The class is too shocked to murmur disconsolately. Hatsuka is particularly upset: the unique phrasings of Anya Kochinskaya, 20th century Belarusian dissident murdered in a camera shop, particularly touched her heart. She feels like she has spent a month comforting a friend whose illness turns out to be bogus.

‘I apologise for the deception, of course,’ says Harris. ‘But it was in the service of an important point re. the credibility of the first Holophin poet, whose work we move onto later today. Now, I fabricated the life stories, bibliographies and major works of all eleven poets. It took me about a year. Not one of them is real. Does it matter? Of course not.’ Several hands go up. Harris ignores them. ‘Culturally speaking, after World War Two we lost our nerve altogether. The show was over, you might say, and since then Western culture has been a late revue for the people with no good reason to go home. The last two generations, me and you, we’re not even that. We’re an open-mic session tailing off into the remaining drunks in the theatre bar who can’t take a hint, and we all think we’re artists.’

‘Sir,’ says Max. His hand has been up for some time.

‘Literature is a programme like anything else,’ says Mr Harris. ‘Now, you can say what you like about Holophins, but they have an innocent belief in their own talent. And this gives them the potential to produce some beautiful literature. You’ll notice I say “innocent” and not “naïve”.’ Mr Harris writes NAÏVE and INNOCENT on the board, with some hopeful spider-legs shooting out. ‘Who’d care to parse these terms?’

Silence. Adalmut raises her hand.

‘Naïvety is, like, an excuse,’ she says. ‘Like you’ve done something stupid which needs to be justified.’

From the row behind, Hatsuka looks at Adalmut’s slender neck, like the magnified curve of a stamen. Her hair is up in a bun to show off her gold teardrop earrings. Adalmut answers every question as if you had asked her how she was feeling. Hatsuka almost envies it. Is Adalmut naïve or innocent?

‘Great, that’s great,’ says Mr Harris. ‘Anyone else?’

‘To be innocent is to be uncorrupted by negative influence,’ says Hatsuka. ‘To be naïve is to lack experience. Critically, it is to lack the insight to realise that you lack experience. We were naïve to trust you, for instance.’

‘Good,’ says Mr Harris, thinking better of the brainstorm and wiping the board clean. He is, in so many ways, a total trainwreck as a teacher, which is why Hatsuka likes him. It is our weaknesses which decide the nature of our virtues. Our faults which we can least afford to lose. A system which recognises this is Hatsuka’s dream. Codename St Paul, or something.

‘The Holophins have “read” everything,’ says Mr Harris, taking a swig of coffee from his Holophin mug. ‘Everything. More than a human could read in a hundred lifetimes.
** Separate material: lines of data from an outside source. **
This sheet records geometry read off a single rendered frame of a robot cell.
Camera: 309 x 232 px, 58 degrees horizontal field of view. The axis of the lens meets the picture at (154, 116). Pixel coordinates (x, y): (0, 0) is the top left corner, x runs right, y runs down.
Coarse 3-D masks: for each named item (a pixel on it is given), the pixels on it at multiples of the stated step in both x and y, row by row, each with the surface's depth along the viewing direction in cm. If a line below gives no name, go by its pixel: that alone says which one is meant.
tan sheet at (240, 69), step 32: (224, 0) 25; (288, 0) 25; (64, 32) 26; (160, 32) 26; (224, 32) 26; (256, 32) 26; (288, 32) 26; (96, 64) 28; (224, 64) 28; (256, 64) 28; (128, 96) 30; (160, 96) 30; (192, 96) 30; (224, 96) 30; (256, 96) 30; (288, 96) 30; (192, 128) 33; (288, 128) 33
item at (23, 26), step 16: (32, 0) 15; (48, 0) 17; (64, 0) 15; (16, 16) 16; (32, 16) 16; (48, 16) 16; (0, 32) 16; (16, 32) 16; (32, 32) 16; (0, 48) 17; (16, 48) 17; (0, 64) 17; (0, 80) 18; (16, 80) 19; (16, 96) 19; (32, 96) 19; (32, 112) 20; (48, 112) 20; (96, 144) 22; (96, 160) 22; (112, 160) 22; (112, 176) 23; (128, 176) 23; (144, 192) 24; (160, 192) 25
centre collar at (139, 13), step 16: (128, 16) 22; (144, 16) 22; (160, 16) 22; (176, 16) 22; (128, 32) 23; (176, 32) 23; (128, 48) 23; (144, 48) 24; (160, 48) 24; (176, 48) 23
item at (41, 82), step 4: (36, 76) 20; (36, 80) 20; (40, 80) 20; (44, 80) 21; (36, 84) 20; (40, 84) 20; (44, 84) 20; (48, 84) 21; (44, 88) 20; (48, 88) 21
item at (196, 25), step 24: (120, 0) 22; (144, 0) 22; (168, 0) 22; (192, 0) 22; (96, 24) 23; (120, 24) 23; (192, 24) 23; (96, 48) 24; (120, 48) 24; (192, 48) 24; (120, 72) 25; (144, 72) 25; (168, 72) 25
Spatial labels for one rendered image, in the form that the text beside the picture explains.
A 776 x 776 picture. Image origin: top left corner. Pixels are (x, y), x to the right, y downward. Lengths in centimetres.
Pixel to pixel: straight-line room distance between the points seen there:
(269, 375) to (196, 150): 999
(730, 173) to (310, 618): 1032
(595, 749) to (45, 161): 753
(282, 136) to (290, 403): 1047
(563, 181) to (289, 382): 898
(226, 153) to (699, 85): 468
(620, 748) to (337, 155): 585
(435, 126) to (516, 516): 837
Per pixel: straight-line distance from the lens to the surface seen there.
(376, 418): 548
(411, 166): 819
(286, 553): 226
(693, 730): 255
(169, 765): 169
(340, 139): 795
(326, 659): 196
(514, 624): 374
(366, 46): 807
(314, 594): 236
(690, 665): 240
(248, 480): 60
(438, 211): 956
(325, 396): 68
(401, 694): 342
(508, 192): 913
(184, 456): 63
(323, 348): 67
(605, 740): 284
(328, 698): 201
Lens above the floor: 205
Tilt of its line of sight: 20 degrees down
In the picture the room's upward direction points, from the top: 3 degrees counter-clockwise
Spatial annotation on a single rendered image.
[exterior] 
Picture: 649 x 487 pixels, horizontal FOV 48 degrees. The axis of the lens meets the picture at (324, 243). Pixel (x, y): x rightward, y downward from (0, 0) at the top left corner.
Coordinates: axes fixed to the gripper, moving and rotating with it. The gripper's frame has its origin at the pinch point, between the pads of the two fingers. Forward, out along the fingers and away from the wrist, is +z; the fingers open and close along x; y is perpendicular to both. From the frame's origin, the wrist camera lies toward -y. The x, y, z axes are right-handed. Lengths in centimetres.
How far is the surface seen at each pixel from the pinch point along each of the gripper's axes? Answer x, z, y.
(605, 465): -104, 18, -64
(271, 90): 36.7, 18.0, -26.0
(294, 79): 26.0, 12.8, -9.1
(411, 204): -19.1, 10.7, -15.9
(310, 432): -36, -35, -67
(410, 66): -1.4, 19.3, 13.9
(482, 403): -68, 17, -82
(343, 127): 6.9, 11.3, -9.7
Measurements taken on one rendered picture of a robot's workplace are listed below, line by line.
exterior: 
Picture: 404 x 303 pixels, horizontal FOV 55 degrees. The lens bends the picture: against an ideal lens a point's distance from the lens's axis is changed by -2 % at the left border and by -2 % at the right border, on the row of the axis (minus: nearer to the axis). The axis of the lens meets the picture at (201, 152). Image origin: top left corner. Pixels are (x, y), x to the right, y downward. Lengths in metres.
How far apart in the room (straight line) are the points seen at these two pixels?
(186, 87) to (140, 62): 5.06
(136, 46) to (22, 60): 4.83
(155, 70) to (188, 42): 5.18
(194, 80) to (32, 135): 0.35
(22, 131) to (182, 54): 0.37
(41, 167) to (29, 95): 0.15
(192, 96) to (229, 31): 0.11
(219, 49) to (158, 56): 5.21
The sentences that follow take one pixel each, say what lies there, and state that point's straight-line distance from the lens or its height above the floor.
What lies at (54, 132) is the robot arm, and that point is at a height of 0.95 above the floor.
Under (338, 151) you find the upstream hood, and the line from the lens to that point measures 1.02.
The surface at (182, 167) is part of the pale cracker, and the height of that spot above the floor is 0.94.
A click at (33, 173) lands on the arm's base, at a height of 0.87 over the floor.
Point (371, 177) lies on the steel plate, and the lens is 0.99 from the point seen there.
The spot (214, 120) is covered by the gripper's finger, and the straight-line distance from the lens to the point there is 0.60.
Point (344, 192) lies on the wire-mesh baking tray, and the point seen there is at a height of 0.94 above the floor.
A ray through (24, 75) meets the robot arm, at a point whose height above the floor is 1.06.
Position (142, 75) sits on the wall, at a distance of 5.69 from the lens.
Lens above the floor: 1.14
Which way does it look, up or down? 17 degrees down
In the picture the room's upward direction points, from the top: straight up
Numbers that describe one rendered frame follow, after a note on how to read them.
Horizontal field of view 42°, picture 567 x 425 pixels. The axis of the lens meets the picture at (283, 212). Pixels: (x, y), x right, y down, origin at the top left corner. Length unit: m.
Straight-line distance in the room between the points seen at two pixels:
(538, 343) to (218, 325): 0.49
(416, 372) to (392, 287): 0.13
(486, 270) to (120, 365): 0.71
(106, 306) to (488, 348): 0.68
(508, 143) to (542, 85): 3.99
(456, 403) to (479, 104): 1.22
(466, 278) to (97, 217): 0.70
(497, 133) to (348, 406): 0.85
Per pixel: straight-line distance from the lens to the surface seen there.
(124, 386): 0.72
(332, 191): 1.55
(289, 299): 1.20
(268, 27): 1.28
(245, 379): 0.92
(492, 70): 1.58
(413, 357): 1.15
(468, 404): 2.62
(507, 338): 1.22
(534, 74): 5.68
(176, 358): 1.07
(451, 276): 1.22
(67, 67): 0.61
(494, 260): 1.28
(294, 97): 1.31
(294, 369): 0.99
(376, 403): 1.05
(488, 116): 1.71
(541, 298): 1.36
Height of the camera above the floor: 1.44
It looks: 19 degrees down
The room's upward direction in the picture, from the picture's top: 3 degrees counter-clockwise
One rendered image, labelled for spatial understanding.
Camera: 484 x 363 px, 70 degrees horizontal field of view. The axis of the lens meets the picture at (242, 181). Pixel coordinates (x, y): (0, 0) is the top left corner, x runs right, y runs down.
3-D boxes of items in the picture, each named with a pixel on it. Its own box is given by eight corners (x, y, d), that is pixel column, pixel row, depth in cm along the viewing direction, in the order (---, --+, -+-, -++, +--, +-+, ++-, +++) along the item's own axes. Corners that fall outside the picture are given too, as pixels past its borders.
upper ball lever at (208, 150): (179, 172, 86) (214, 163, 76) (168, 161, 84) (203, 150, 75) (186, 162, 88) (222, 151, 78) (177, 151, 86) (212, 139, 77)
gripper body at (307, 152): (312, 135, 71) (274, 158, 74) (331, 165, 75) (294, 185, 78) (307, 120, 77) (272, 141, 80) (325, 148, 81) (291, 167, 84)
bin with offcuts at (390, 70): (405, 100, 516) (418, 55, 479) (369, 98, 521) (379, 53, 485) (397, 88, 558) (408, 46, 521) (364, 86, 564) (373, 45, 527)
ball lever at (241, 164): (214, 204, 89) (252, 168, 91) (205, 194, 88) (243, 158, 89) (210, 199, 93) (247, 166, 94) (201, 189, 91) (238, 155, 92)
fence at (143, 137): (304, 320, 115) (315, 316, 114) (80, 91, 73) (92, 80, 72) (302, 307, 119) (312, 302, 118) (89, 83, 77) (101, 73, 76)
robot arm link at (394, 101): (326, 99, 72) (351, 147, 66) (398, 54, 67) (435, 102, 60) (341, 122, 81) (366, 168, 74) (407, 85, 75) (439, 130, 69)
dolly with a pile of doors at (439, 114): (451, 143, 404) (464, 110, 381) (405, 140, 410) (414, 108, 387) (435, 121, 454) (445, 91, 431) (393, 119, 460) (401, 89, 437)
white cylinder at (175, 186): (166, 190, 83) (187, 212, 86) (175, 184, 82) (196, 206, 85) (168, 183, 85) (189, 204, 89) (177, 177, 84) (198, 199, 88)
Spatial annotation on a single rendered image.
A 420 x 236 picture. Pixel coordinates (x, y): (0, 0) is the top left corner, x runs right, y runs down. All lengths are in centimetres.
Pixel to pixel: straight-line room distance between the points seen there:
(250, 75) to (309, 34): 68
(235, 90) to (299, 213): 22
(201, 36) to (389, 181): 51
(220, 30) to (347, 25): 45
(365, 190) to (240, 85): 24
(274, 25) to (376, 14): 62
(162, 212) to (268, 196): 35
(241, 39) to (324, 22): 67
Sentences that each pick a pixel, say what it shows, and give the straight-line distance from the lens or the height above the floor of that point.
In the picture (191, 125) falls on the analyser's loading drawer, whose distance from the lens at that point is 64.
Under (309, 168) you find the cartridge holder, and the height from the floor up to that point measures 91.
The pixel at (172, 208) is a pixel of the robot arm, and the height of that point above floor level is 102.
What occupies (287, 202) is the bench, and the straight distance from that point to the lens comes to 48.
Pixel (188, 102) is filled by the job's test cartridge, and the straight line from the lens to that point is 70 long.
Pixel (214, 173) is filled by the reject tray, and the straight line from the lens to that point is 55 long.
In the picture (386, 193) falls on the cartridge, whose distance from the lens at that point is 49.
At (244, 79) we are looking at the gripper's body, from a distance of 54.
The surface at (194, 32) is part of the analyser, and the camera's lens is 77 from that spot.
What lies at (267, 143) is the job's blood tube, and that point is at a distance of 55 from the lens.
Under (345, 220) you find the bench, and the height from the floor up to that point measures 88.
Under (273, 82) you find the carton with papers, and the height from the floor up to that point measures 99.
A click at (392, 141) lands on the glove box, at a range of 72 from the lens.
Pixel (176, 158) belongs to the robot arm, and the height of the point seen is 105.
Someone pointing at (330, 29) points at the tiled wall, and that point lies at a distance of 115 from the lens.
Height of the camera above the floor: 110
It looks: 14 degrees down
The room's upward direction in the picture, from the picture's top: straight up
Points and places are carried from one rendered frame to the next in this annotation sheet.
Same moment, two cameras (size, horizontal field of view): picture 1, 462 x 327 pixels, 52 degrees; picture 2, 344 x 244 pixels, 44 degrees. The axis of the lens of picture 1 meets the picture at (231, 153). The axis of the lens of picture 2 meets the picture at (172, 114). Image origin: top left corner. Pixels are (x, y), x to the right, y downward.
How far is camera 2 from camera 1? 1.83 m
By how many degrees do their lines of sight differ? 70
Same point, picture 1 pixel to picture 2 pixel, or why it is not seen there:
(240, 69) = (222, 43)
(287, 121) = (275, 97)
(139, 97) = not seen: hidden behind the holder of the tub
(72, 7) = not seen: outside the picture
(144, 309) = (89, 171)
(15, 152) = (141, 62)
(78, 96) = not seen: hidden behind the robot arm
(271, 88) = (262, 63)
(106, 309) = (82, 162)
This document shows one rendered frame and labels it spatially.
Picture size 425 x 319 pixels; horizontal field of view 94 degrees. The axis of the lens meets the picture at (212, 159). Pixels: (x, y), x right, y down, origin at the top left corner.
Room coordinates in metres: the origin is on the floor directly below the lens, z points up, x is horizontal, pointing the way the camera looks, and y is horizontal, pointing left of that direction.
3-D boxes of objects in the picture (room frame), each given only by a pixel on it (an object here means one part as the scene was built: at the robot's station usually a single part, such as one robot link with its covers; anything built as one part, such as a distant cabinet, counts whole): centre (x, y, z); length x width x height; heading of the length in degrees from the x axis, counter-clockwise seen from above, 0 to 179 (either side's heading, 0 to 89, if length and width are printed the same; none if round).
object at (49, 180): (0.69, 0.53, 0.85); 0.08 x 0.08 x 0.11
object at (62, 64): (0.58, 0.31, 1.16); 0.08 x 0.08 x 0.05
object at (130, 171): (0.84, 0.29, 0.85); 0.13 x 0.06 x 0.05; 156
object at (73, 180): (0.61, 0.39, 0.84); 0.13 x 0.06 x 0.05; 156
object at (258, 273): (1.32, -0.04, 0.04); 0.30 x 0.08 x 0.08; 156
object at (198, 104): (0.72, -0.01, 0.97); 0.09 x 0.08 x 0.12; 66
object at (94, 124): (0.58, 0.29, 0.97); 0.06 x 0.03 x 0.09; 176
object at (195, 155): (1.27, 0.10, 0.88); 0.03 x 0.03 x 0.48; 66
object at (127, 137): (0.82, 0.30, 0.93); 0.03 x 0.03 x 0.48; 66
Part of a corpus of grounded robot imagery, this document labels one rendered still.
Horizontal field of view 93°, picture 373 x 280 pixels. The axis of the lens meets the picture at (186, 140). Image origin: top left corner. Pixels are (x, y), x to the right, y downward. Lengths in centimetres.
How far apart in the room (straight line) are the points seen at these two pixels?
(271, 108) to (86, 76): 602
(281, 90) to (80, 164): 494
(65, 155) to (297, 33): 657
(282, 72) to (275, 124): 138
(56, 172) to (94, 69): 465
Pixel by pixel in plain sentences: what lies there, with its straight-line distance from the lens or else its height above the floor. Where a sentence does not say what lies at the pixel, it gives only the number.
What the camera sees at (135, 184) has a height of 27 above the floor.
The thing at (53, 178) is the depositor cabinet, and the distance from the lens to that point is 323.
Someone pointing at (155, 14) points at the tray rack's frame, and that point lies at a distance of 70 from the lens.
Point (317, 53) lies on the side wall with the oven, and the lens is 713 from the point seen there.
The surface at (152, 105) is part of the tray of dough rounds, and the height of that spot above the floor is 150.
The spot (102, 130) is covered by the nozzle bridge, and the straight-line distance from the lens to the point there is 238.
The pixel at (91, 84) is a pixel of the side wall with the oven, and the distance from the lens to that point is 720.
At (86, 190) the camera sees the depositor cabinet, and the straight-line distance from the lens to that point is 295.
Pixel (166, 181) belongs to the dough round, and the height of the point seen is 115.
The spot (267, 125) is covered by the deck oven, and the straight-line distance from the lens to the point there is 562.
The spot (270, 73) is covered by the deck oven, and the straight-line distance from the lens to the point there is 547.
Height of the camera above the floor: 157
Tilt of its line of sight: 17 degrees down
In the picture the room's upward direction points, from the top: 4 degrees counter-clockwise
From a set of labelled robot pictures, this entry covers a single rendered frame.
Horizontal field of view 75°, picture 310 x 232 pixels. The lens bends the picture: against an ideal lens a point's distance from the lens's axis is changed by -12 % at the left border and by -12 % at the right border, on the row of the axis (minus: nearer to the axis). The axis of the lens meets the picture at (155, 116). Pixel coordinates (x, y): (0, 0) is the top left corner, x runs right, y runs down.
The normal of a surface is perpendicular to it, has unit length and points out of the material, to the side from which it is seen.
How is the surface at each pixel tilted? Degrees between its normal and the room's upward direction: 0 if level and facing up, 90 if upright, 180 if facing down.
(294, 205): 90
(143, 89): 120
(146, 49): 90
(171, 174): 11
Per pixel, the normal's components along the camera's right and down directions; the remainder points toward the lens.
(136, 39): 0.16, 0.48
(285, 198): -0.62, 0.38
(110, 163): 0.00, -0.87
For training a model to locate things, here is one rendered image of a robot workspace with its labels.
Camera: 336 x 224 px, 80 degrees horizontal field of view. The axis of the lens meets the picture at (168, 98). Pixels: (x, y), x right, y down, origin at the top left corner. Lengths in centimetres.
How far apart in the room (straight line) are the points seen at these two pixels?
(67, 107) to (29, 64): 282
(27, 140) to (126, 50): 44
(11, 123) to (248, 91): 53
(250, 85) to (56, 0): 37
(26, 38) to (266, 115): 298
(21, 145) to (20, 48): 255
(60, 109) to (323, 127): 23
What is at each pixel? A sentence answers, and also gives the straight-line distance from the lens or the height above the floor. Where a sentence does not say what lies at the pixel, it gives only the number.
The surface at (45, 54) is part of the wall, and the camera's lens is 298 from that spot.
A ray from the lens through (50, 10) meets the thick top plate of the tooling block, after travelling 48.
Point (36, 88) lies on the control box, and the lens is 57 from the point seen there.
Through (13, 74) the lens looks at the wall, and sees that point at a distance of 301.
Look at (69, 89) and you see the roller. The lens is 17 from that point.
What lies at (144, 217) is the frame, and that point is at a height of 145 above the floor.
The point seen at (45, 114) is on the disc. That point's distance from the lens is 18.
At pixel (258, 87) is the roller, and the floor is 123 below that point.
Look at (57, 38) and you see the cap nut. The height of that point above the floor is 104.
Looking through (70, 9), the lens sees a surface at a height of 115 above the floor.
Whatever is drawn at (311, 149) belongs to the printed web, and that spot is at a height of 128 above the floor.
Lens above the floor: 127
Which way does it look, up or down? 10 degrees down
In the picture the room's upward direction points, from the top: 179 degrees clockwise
But they are innocent of ambition, uncowed by those they might consider their betters. They have no jealousy or ulterior motive. They share our will to create, hysterically they share that, but eschew our wanton ambition.’

‘But that’s what makes us human,’ says Max.

The Holophins should have flaws, is the feeling among the upper echelons. Wabi. Nothing lasts, nothing is finished and nothing is perfect. They are currently appointing a professor to teach Wabi-Sabi. This is why Hatsuka and Max are working on Status Anxiety. Mr Harris clearly hasn’t been informed, but then why would they tell him? He’s been teaching English here for twelve years and is still an adjunct.

‘A good note,’ he says to Max, ‘on which to introduce Holophin #6406348364’s poetry.’ [See Appendix 1, ‘Dolphin With a Time Machine’ reprinted with kind permission from Holophin #6406348364’s fourth collection.] [N.B.: RETRACTED.]

Mr Harris delivers his photocopied handouts by hand. He literally hands them out. Most Arts teachers leave them in a pile and you pick them up as you go in. If you forget, you get up and collect one. Harris’s gesture would be agreeable if it didn’t take up five minutes of a forty minute lesson.